What you should do — Exactly the lines starting at the line containing "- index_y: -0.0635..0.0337" and ending at the line containing "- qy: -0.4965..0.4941" are to be written out from the listing below, both included.

___ Given material

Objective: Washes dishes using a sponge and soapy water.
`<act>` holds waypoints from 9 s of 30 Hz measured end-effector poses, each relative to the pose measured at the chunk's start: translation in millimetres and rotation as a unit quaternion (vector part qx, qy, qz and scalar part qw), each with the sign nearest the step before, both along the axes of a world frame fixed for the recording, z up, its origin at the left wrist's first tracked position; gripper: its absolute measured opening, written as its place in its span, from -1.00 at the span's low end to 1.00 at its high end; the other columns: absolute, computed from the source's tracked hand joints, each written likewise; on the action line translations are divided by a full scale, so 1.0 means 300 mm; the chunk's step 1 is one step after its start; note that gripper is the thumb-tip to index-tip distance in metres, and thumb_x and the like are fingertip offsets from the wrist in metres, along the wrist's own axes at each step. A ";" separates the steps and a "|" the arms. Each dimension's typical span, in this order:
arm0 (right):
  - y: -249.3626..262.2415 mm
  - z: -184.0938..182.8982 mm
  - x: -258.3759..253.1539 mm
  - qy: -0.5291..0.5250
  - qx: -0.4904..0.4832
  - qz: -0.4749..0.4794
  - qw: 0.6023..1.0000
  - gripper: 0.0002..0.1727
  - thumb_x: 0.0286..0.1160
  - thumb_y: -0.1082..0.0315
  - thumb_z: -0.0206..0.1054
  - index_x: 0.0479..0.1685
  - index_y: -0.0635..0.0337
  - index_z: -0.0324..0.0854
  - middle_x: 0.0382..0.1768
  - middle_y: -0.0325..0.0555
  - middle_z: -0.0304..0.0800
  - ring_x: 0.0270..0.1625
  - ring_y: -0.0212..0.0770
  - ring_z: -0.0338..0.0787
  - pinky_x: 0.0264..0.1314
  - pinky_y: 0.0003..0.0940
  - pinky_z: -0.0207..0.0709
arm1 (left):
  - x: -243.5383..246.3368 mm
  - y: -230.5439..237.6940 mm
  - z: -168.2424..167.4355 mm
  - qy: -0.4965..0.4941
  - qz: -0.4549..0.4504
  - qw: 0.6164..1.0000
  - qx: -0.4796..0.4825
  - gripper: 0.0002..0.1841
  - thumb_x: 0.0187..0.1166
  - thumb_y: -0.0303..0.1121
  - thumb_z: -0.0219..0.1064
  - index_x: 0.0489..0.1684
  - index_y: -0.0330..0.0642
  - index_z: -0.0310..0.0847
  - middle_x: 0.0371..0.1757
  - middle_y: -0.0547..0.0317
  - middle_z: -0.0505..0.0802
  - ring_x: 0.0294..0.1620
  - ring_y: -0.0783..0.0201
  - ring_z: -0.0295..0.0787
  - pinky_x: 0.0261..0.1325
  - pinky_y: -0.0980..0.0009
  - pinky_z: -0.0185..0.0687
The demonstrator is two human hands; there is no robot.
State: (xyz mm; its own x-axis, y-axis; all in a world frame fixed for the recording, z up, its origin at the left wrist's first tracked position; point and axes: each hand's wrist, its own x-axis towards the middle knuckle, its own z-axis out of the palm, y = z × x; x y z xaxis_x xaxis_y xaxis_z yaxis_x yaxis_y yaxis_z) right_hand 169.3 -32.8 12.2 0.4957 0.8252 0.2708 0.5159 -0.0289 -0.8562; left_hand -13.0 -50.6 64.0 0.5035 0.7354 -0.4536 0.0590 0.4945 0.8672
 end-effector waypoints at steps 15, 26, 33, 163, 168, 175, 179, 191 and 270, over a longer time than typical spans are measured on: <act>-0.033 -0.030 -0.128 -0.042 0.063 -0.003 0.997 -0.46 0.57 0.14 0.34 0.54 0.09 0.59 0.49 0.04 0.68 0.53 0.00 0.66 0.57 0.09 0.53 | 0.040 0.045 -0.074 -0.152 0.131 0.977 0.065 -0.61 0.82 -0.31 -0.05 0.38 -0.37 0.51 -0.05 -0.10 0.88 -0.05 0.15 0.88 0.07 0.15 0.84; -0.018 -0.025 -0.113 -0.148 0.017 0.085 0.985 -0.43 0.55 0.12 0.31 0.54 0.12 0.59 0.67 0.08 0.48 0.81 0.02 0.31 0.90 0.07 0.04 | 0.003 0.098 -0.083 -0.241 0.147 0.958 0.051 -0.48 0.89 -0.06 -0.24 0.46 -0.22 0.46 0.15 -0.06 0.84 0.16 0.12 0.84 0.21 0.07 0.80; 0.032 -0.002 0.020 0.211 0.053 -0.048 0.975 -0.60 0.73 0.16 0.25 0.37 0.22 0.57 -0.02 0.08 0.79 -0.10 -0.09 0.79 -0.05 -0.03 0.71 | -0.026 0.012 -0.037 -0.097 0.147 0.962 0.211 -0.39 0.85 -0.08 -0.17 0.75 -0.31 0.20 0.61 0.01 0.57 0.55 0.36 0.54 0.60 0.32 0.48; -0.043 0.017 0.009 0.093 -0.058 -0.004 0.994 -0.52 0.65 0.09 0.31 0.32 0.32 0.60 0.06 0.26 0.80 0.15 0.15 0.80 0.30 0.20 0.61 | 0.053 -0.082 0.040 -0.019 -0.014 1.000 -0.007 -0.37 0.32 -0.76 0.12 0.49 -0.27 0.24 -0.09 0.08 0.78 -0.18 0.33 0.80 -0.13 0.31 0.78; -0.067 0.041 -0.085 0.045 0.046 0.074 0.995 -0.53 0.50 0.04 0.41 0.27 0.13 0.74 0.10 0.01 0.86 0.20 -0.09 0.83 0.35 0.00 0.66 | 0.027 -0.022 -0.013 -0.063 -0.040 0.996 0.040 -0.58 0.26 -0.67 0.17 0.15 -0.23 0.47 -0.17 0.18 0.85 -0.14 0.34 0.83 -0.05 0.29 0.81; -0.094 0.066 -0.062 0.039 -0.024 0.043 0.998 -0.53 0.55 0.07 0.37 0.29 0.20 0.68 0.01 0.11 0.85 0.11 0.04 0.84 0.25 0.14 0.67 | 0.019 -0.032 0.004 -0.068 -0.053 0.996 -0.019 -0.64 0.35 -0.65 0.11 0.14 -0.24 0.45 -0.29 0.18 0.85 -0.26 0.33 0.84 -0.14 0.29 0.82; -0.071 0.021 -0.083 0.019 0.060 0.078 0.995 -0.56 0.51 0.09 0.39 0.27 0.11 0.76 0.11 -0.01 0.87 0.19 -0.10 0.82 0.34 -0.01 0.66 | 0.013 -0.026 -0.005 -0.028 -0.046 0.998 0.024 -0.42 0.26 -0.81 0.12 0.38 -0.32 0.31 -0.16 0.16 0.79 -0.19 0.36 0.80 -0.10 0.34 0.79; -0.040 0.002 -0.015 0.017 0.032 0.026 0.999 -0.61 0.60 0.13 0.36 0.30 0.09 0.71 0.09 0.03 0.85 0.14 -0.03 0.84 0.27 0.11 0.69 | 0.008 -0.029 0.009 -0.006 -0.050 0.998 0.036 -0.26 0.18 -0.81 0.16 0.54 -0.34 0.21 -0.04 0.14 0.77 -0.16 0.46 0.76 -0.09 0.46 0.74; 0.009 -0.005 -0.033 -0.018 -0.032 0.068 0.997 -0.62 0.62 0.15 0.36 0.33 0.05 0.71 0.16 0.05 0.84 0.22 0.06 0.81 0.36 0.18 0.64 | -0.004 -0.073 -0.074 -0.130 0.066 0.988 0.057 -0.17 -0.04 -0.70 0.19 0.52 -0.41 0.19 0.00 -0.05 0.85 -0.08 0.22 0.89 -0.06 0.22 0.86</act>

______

Answer to this problem —
  - index_y: -0.0635..0.0337
  - index_z: -0.0324..0.0854
  - middle_x: 0.0382..0.1768
  - middle_y: -0.0325..0.0555
  - middle_z: -0.0304..0.0800
  - ring_x: 0.0270..0.1625
  - ring_y: -0.0212..0.0770
  - ring_z: -0.0338..0.0787
  - pinky_x: 0.0264..0.1314
  - pinky_y: 0.0003..0.0940
  - pinky_z: -0.0207..0.0709
arm1 (left):
  - x: -243.5383..246.3368 mm
  - y: -230.5439..237.6940 mm
  - z: -168.2424..167.4355 mm
  - qy: -0.4965..0.4941

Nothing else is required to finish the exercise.